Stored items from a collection
* * * *
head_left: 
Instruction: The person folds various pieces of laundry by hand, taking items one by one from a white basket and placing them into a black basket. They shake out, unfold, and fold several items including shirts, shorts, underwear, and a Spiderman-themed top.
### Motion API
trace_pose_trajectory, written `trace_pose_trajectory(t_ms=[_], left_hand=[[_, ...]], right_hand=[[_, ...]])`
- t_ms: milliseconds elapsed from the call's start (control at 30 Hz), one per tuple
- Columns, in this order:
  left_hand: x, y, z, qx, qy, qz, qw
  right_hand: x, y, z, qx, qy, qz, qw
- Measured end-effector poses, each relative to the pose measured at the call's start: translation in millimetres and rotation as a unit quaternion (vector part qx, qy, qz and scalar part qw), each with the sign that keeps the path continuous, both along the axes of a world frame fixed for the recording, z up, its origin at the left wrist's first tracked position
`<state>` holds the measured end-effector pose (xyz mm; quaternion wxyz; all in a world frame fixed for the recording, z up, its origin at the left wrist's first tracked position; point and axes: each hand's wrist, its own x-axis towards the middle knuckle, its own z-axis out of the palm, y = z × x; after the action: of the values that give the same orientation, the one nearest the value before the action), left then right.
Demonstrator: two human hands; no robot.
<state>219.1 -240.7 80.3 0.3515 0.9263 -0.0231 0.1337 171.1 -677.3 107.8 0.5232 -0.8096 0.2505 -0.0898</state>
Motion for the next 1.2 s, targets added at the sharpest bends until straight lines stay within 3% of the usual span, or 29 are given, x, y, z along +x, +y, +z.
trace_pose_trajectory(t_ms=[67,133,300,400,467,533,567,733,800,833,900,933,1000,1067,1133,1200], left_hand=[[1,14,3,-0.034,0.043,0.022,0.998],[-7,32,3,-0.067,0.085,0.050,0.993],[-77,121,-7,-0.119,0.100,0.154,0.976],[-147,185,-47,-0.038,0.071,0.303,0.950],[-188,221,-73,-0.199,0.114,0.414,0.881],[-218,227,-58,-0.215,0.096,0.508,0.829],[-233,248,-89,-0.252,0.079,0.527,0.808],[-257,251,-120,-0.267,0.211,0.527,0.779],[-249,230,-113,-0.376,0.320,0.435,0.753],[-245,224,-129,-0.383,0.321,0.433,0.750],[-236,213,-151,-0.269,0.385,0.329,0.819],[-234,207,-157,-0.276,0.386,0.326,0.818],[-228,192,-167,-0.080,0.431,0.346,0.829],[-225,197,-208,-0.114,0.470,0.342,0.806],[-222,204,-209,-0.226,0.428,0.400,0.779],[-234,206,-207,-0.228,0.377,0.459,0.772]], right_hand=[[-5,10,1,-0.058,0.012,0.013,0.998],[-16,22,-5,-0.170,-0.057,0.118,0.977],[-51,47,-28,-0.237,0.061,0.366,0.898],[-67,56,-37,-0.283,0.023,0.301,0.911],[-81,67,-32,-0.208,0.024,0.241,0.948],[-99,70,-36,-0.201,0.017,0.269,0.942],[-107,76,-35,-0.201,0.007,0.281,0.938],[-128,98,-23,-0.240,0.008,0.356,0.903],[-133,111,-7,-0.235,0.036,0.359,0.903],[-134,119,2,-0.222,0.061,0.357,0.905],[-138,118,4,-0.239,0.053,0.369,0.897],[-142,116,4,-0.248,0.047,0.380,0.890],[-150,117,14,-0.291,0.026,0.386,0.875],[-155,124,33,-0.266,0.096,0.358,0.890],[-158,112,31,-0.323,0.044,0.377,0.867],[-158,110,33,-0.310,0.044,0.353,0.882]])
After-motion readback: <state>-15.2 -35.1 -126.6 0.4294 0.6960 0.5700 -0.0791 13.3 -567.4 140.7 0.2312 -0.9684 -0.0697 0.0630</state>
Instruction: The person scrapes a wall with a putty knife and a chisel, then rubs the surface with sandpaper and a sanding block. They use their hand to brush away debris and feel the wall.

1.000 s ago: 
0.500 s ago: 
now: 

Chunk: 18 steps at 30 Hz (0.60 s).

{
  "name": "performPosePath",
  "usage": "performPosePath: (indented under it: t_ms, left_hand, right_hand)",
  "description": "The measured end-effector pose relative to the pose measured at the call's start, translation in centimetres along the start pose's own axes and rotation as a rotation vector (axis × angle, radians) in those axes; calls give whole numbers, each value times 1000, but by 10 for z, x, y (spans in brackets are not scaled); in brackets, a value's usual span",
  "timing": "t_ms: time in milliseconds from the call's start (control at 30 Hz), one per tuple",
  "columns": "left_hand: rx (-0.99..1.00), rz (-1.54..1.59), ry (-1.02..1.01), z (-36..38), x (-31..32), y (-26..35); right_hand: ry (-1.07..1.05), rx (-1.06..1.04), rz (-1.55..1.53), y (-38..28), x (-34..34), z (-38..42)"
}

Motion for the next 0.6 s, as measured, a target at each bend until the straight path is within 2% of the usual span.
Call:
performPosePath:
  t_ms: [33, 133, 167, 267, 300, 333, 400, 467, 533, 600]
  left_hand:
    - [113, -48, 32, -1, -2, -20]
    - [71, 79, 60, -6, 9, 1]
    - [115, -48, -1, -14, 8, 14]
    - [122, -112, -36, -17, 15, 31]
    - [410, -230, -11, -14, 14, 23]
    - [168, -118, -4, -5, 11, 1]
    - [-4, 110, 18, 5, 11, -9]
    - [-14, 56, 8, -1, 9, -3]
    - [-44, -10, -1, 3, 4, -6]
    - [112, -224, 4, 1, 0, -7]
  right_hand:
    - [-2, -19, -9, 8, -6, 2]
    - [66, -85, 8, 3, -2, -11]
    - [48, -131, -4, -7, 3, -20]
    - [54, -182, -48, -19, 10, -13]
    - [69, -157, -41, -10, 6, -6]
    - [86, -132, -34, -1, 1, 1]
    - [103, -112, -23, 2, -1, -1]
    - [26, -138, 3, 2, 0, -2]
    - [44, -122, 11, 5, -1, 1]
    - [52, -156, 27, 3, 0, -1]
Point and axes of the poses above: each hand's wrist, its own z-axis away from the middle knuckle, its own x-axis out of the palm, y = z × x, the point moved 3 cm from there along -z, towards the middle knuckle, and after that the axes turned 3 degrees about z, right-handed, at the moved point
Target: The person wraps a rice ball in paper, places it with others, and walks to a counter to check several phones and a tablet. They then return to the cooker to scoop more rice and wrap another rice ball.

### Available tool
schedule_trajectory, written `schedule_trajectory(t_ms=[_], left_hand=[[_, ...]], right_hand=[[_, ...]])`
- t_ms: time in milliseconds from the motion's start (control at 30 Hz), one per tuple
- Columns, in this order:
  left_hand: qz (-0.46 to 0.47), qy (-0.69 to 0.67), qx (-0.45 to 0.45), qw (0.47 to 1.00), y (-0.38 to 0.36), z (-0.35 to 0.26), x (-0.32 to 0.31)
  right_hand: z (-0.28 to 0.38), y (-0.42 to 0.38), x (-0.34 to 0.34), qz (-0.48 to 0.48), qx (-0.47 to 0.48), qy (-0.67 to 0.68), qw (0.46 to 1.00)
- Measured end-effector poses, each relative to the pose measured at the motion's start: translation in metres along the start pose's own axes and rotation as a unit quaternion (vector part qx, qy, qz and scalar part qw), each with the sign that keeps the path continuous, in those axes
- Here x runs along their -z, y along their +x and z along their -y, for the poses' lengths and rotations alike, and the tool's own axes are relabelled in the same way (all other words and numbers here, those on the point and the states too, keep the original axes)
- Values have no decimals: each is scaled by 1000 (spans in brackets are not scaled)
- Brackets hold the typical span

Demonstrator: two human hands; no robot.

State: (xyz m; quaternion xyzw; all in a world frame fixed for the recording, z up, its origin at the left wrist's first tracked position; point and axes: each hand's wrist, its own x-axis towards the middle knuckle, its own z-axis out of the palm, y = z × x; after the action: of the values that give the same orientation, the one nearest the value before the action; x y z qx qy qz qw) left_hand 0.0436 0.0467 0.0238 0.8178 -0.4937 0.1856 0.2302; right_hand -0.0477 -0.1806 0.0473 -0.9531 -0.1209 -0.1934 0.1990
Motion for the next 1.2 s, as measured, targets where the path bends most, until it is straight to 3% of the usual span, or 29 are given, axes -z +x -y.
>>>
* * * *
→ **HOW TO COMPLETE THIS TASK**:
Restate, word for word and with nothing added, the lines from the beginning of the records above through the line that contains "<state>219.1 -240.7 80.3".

→ **THE COMPLETED TASK**:
head_left: 
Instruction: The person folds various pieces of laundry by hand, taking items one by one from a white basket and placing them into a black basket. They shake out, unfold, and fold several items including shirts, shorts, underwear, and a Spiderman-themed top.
### Motion API
trace_pose_trajectory, written `trace_pose_trajectory(t_ms=[_], left_hand=[[_, ...]], right_hand=[[_, ...]])`
- t_ms: milliseconds elapsed from the call's start (control at 30 Hz), one per tuple
- Columns, in this order:
  left_hand: x, y, z, qx, qy, qz, qw
  right_hand: x, y, z, qx, qy, qz, qw
- Measured end-effector poses, each relative to the pose measured at the call's start: translation in millimetres and rotation as a unit quaternion (vector part qx, qy, qz and scalar part qw), each with the sign that keeps the path continuous, both along the axes of a world frame fixed for the recording, z up, its origin at the left wrist's first tracked position
`<state>` holds the measured end-effector pose (xyz mm; quaternion wxyz; all in a world frame fixed for the recording, z up, its origin at the left wrist's first tracked position; point and axes: each hand's wrist, its own x-axis towards the middle knuckle, its own z-axis out of the palm, y = z × x; after the action: of the values that give the same orientation, the one nearest the value before the action), left then right.
Demonstrator: two human hands; no robot.
<state>219.1 -240.7 80.3 0.3515 0.9263 -0.0231 0.1337 171.1 -677.3 107.8 0.5232 -0.8096 0.2505 -0.0898</state>

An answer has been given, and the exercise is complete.